Принимая во внимание указания комиссии генерала Ванновского о переполнении некоторых университетов, для первого курса всех университетов и факультетов были установлены комплекты, сверх которых студенты не могли приниматься. Комплекты эти были исчислены в соответствии со средней цифрой общего числа поступлений; увеличивалось число вакансий в провинциальных университетах за счет столичных.
Наконец, министр народного просвещения отрешил от преподавания в Санкт-Петербургском университете нескольких профессоров, оказавших, по его мнению, попустительство студенческим волнениям. Во всех этих мерах отразилось глубокое разочарование, вызванное у государя отношением студенчества и общества к его великодушному жесту, назначению комиссии генерала Ванновского.
* * *
Считая, что обсуждение этого вопроса в печати только разжигает страсти, правительство строго следило за периодической печатью, и только консервативные органы имели возможность более открыто высказать свое мнение. Это вызвало со стороны князя С. Н. Трубецкого своеобразный отклик в философском журнале. Князь приводил цитату из Книги пророка Исаии о запустении в земле Эдемской[39] и заключал: «Завывание шакалов и цырканье коршунов, крики филинов и диких кошек, карканье ворон и змеиное шипение – вот что сплошь да рядом заменяет разумное человеческое слово. Мнение этих зверей по вопросам внутренней политики достаточно известно… Они говорят о тишине и порядке, как будто та распущенная звериная вольница, в которой шакалы и дикие кошки перестают бояться человека и бросаются на случайных прохожих, есть порядок и как будто тишина пустыни, населенной зверьми, есть спокойствие благоустроенного общества».
На эту статью в «Санкт-Петербургских ведомостях», игравших в ту пору трудную роль «центра», отозвался поэт-философ князь Д. Н. Цертелев. «Печать, – писал он, – давно перестала быть орудием просвещения и превратилась в способ наживы и неразборчивой борьбы политических партий… Много ли слышится во французской печати человеческих голосов среди концерта шакалов и диких кошек? Полная свобода печати была бы гарантией против цензурного произвола, но искать в ней возможности слышать человеческие голоса вместо звериной какофонии – все равно что из страха дождя бросаться в реку. Никакой Демосфен не в силах перекричать ни дикой кошки, ни домашнего осла, когда они находят публику, желающую их слушать».

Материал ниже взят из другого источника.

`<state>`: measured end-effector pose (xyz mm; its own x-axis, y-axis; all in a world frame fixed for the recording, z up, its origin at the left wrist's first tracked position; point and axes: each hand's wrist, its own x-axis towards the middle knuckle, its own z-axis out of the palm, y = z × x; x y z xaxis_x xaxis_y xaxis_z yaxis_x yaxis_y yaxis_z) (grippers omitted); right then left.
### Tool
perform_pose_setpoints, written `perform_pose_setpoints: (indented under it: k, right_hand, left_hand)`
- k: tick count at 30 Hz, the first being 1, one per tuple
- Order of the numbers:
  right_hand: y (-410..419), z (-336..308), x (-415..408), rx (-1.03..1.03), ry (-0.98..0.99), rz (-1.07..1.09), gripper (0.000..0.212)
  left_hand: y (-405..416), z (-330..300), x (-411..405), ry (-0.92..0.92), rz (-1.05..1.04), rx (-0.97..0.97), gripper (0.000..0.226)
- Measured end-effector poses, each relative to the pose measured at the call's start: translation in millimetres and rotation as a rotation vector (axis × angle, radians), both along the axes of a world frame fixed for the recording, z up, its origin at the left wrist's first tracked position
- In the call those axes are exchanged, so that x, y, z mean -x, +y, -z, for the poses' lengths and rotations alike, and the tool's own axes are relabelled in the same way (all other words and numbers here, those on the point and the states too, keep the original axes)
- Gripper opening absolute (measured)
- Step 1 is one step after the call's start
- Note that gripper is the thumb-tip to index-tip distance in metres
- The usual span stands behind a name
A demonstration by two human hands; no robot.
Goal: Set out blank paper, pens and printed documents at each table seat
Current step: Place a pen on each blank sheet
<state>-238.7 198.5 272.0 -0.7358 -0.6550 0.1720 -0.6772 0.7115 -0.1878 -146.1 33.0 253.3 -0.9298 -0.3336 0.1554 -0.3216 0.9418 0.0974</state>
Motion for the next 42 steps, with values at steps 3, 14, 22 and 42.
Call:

Слова князя С. Н. Трубецкого о «шакалах и диких кошках» с одобрительными примечаниями обошли всю русскую печать.
В этой быстро изменившейся обстановке суждено было выпасть решению по важному вопросу русской внутренней политики об отношении власти к земскому самоуправлению. Проект введения земства в Западном крае и других четырех губерниях, выдвинутый Министерством внутренних дел, был взят «под усиленный обстрел» в высших правительственных кругах.
Было естественно, что отрицательный отзыв о проекте дал К. П. Победоносцев, написавший: «Нетрудно представить себе, какой отсюда последует вред для русского дела и для существенных интересов русской власти в Северо-Западном и Юго-Западном крае». Но не менее определенным образом против проекта высказался и министр финансов С. Ю. Витте, роль которого в этом вопросе представляется несколько загадочной.